**WORK REQUIRED:**
For every line of the material below, check for the string "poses" and return the line if it is there.

**DATASET EXTRACT:**

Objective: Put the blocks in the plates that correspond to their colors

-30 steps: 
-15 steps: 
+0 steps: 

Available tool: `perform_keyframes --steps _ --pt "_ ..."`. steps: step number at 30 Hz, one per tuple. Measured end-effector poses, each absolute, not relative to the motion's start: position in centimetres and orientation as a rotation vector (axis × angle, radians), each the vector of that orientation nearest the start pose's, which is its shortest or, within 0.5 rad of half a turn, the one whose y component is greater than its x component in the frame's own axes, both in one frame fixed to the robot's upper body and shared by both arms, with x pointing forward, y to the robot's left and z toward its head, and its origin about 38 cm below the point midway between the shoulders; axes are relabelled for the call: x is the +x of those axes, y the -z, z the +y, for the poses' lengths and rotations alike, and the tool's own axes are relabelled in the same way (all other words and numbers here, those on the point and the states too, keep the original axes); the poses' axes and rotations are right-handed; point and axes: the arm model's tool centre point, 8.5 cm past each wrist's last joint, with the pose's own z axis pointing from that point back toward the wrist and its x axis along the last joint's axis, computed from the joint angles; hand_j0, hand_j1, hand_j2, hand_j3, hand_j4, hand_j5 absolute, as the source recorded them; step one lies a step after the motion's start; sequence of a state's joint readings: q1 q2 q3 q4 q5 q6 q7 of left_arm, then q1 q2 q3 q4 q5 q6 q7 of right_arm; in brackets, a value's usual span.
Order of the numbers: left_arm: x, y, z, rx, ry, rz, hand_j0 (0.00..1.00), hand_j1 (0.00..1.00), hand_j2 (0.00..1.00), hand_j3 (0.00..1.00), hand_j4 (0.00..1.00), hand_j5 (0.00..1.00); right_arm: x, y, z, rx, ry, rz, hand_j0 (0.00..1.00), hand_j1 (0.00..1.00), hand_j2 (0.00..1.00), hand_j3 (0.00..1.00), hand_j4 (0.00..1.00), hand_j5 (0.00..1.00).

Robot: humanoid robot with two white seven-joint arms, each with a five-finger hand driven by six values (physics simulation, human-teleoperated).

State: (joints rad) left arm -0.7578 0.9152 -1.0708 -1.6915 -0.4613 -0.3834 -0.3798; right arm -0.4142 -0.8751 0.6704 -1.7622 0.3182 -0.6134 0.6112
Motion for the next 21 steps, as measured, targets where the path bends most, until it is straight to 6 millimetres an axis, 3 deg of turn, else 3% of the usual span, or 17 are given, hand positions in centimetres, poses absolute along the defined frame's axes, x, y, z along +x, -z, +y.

**SOLUTION FOR THIS EXERCISE:**
Available tool: `perform_keyframes --steps _ --pt "_ ..."`. steps: step number at 30 Hz, one per tuple. Measured end-effector poses, each absolute, not relative to the motion's start: position in centimetres and orientation as a rotation vector (axis × angle, radians), each the vector of that orientation nearest the start pose's, which is its shortest or, within 0.5 rad of half a turn, the one whose y component is greater than its x component in the frame's own axes, both in one frame fixed to the robot's upper body and shared by both arms, with x pointing forward, y to the robot's left and z toward its head, and its origin about 38 cm below the point midway between the shoulders; axes are relabelled for the call: x is the +x of those axes, y the -z, z the +y, for the poses' lengths and rotations alike, and the tool's own axes are relabelled in the same way (all other words and numbers here, those on the point and the states too, keep the original axes); the poses' axes and rotations are right-handed; point and axes: the arm model's tool centre point, 8.5 cm past each wrist's last joint, with the pose's own z axis pointing from that point back toward the wrist and its x axis along the last joint's axis, computed from the joint angles; hand_j0, hand_j1, hand_j2, hand_j3, hand_j4, hand_j5 absolute, as the source recorded them; step one lies a step after the motion's start; sequence of a state's joint readings: q1 q2 q3 q4 q5 q6 q7 of left_arm, then q1 q2 q3 q4 q5 q6 q7 of right_arm; in brackets, a value's usual span.
Motion for the next 21 steps, as measured, targets where the path bends most, until it is straight to 6 millimetres an axis, 3 deg of turn, else 3% of the usual span, or 17 are given, hand positions in centimetres, poses absolute along the defined frame's axes, x, y, z along +x, -z, +y.

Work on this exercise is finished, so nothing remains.